Data:

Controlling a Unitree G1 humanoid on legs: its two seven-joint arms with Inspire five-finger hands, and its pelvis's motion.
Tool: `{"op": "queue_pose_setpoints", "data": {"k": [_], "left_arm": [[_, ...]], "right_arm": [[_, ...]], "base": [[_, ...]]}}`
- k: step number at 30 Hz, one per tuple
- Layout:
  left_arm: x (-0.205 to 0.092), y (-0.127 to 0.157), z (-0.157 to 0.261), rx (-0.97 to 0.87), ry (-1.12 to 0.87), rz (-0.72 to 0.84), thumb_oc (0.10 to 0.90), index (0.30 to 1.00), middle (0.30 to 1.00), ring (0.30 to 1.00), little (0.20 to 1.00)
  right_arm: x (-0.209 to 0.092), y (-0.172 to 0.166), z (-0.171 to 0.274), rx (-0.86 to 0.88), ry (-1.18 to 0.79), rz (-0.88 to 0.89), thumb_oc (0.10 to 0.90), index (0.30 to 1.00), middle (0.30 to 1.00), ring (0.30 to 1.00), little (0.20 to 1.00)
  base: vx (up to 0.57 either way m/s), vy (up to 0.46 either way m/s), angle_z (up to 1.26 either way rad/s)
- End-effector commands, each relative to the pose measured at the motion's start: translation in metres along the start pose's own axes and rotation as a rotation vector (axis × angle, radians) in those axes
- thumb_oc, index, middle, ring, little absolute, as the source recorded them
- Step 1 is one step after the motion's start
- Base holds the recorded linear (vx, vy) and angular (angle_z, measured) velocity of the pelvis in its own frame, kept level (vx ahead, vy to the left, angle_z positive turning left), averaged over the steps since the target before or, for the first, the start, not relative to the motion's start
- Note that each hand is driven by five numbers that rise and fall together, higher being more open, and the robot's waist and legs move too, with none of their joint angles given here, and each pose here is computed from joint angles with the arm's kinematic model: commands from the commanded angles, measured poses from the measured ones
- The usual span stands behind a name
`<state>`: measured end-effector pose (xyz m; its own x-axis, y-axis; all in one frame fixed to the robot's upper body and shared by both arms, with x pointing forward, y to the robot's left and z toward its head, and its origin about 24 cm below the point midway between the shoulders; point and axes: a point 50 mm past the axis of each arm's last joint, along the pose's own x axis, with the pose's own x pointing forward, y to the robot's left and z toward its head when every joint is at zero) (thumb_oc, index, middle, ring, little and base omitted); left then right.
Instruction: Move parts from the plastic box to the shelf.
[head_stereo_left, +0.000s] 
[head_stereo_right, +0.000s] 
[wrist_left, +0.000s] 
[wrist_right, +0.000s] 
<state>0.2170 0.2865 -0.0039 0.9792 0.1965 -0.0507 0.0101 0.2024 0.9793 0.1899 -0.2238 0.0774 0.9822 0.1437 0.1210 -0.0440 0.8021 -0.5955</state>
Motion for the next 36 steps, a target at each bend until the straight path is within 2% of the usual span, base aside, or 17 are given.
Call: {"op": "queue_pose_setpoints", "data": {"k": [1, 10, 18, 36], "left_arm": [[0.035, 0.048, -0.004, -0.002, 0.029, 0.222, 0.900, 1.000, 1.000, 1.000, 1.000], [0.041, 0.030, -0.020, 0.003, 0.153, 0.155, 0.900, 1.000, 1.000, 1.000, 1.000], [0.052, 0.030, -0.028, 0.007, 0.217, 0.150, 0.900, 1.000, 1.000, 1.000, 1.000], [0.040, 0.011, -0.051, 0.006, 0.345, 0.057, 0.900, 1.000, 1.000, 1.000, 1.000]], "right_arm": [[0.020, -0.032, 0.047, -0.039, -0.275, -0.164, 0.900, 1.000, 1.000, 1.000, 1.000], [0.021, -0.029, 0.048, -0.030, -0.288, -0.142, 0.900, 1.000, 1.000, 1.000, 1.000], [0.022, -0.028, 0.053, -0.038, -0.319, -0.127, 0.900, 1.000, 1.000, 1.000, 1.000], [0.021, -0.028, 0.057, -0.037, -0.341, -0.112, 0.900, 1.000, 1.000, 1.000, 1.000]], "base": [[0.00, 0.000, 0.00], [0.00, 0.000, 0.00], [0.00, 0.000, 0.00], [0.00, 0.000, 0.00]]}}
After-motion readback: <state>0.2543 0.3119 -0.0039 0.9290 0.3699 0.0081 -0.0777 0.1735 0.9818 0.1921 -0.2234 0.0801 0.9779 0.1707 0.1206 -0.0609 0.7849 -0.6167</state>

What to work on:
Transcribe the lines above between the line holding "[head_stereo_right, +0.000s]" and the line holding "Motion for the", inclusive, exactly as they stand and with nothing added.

Output for this task:
[head_stereo_right, +0.000s] 
[wrist_left, +0.000s] 
[wrist_right, +0.000s] 
<state>0.2170 0.2865 -0.0039 0.9792 0.1965 -0.0507 0.0101 0.2024 0.9793 0.1899 -0.2238 0.0774 0.9822 0.1437 0.1210 -0.0440 0.8021 -0.5955</state>
Motion for the next 36 steps, a target at each bend until the straight path is within 2% of the usual span, base aside, or 17 are given.

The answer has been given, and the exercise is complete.